PSS is easy to underestimate because:
- It is often labeled as a temporary surcharge.
- It can sit outside the base freight line your ERP imported.
- It may apply only to deals with validity longer than 30 days, or to all cargo — read the notice.
Action: Ask your forwarder for the PSS amount, applicability rules, and end date in one line. If the answer is vague, treat PSS as fully additive until proven otherwise.
How the stack looks on a real booking
Illustrative Asia–US or Asia–Europe peak-season build (numbers are examples of structure, not a live quote):
| Layer | Example | Notes |
|---|---|---|
| Base / contract ocean | $5,200 / 40ft | What procurement remembered |
| FAK reference (if spot) | $7,000 / 40ft | Published band for the window |
| GRI (effective mid-month) | +$2,000 / 40ft | Calendar-driven |
| PSS | +$1,000–$3,000 / 40ft | Seasonal layer |
| Bunker / BAF | Variable | Moves with fuel indices |
| Contingency / war-risk / ETS | Variable | Geopolitics and compliance |
Your true compare-apples number is the sum of every layer that applies to your booking terms — not the first number in the email subject line.
A simple checklist before you say yes
- List every named surcharge on the quote (PSS, GRI, FAK band, BAF, THC, ETS, contingency).
- Mark effective dates against your cargo ready date and cut-off.
- Convert to cost per pallet / per CBM using the load plan you will actually ship — not the theoretical max.
- Re-run the model if a new FAK/GRI/PSS notice lands before the vessel sails.
- Write the all-in number into the PO or booking file so finance is not surprised at invoice time.
Where load planning fits
Surcharge stacks punish half-empty boxes harder than calm-market freight does.
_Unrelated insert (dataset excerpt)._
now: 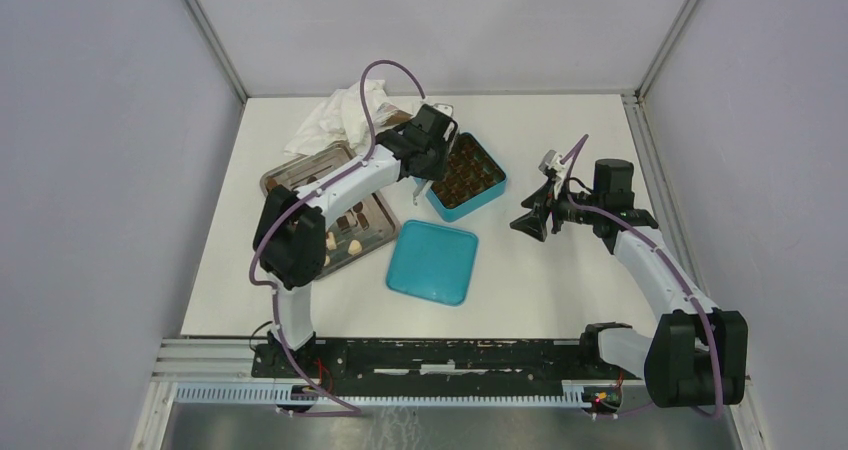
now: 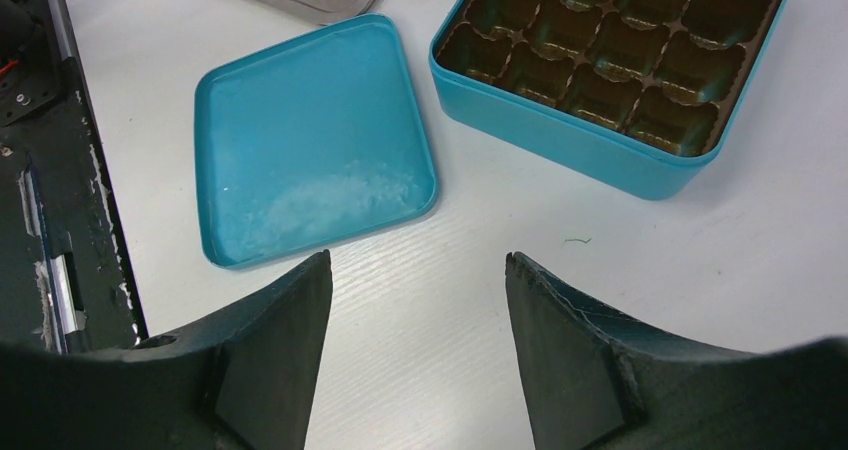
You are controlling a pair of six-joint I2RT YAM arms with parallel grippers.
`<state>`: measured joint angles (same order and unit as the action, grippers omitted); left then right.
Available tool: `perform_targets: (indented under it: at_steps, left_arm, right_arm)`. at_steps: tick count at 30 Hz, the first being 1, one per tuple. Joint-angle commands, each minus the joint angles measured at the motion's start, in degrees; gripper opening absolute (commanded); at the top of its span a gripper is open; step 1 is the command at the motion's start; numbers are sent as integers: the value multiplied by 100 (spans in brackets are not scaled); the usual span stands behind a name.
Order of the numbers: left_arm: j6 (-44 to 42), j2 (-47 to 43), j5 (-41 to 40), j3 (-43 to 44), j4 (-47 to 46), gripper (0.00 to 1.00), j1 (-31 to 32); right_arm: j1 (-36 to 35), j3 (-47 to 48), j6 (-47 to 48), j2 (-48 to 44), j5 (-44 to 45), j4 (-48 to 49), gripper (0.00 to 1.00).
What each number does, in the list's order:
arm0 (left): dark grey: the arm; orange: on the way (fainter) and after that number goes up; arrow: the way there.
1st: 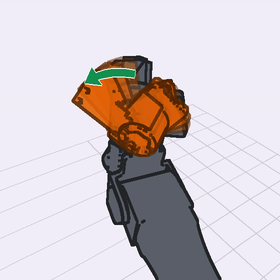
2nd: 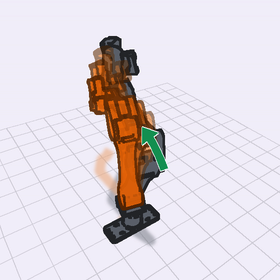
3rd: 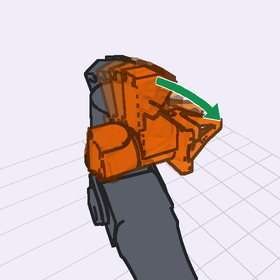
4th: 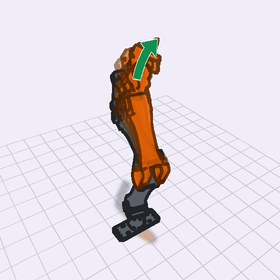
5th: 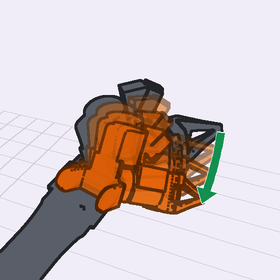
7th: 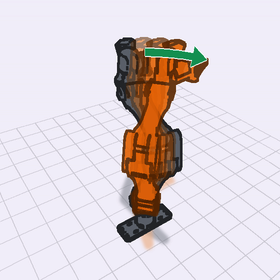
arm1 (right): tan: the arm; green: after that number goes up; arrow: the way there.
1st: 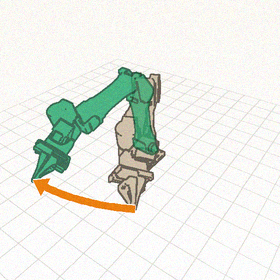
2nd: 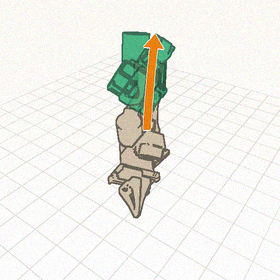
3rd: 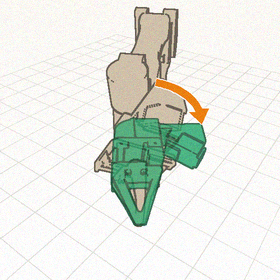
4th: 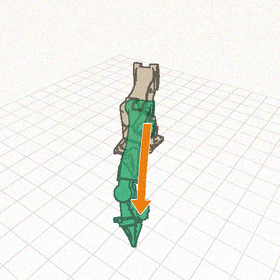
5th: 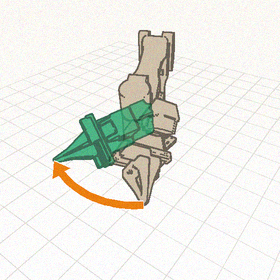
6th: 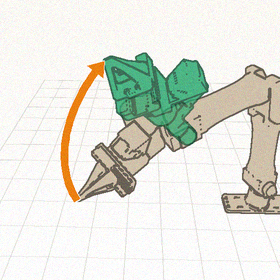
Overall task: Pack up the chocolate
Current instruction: Place the fake chocolate in the packing box.
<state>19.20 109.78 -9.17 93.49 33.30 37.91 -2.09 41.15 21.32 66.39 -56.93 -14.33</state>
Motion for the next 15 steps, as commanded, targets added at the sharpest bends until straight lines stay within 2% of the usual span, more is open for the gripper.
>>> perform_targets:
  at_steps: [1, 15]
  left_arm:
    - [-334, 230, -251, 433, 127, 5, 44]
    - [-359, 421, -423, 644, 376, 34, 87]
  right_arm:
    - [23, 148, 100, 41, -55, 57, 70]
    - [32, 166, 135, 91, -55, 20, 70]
If your all-in cost per 40ft jumps by $2,000–$5,000 in a month, every unused cubic foot and every poorly stacked pallet is a larger share of margin.
Before you accept the next peak-season quote:
- Confirm cube and weight against the equipment you booked.
- Prefer a full, stable load plan over rushing an under-utilized sailing "to beat the GRI."
- Use a planner (like Palletizr) so the cost-per-unit math matches the box you are actually filling.
Bottom line
FAK tells you where carriers want the market. GRI is the scheduled raise. PSS is the seasonal sticker. Read them as a stack, date them against your sailing, and convert the total into cost per unit shipped. In peak season, the shippers who win are not the ones who remembered last month's base rate — they are the ones who modeled this week's footnotes.